Data for this exercise -
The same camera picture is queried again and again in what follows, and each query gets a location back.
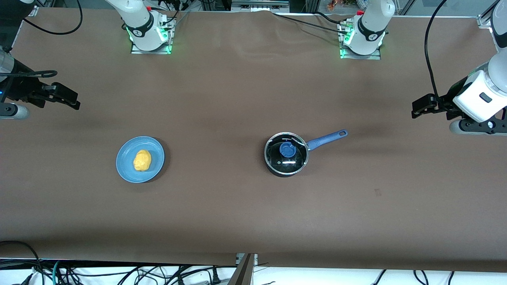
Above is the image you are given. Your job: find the aluminium frame profile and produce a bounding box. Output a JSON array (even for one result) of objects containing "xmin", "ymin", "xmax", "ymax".
[{"xmin": 227, "ymin": 253, "xmax": 258, "ymax": 285}]

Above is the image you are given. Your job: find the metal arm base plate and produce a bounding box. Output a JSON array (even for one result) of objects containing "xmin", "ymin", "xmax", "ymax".
[
  {"xmin": 130, "ymin": 12, "xmax": 173, "ymax": 55},
  {"xmin": 339, "ymin": 20, "xmax": 381, "ymax": 60}
]

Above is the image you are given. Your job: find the glass lid with blue knob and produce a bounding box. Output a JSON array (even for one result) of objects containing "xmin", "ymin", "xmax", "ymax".
[{"xmin": 265, "ymin": 132, "xmax": 309, "ymax": 175}]

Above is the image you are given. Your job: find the black looped floor cable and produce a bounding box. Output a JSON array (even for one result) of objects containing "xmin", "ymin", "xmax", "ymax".
[{"xmin": 0, "ymin": 240, "xmax": 45, "ymax": 285}]

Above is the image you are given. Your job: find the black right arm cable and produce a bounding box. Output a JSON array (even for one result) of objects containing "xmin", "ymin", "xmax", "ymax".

Work request -
Word for word, quote the full listing, omitting every picture.

Result -
The same camera picture is queried again and again in what follows, and each query gets a location back.
Above is the image you are given. Your job: find the aluminium frame profile and produce a bounding box. Output a JSON array (even for one result) of objects containing "xmin", "ymin", "xmax", "ymax".
[{"xmin": 227, "ymin": 253, "xmax": 258, "ymax": 285}]

Above is the image you are given. Your job: find the metal arm base plate and produce a bounding box. Output a JSON array (even for one result) of objects containing "xmin", "ymin", "xmax", "ymax".
[
  {"xmin": 130, "ymin": 12, "xmax": 173, "ymax": 55},
  {"xmin": 339, "ymin": 20, "xmax": 381, "ymax": 60}
]

Above is the image you are given. Your job: find the glass lid with blue knob and produce a bounding box. Output a JSON array (even for one result) of objects containing "xmin", "ymin", "xmax", "ymax".
[{"xmin": 265, "ymin": 132, "xmax": 309, "ymax": 175}]

Above is the image you are given. Your job: find the black looped floor cable and produce a bounding box. Output a JSON array (even for one result) of objects containing "xmin", "ymin", "xmax", "ymax".
[{"xmin": 0, "ymin": 240, "xmax": 45, "ymax": 285}]

Above is the image you are given. Your job: find the black right arm cable and produce a bounding box. Output a JSON array (even for one result) of objects containing "xmin", "ymin", "xmax", "ymax".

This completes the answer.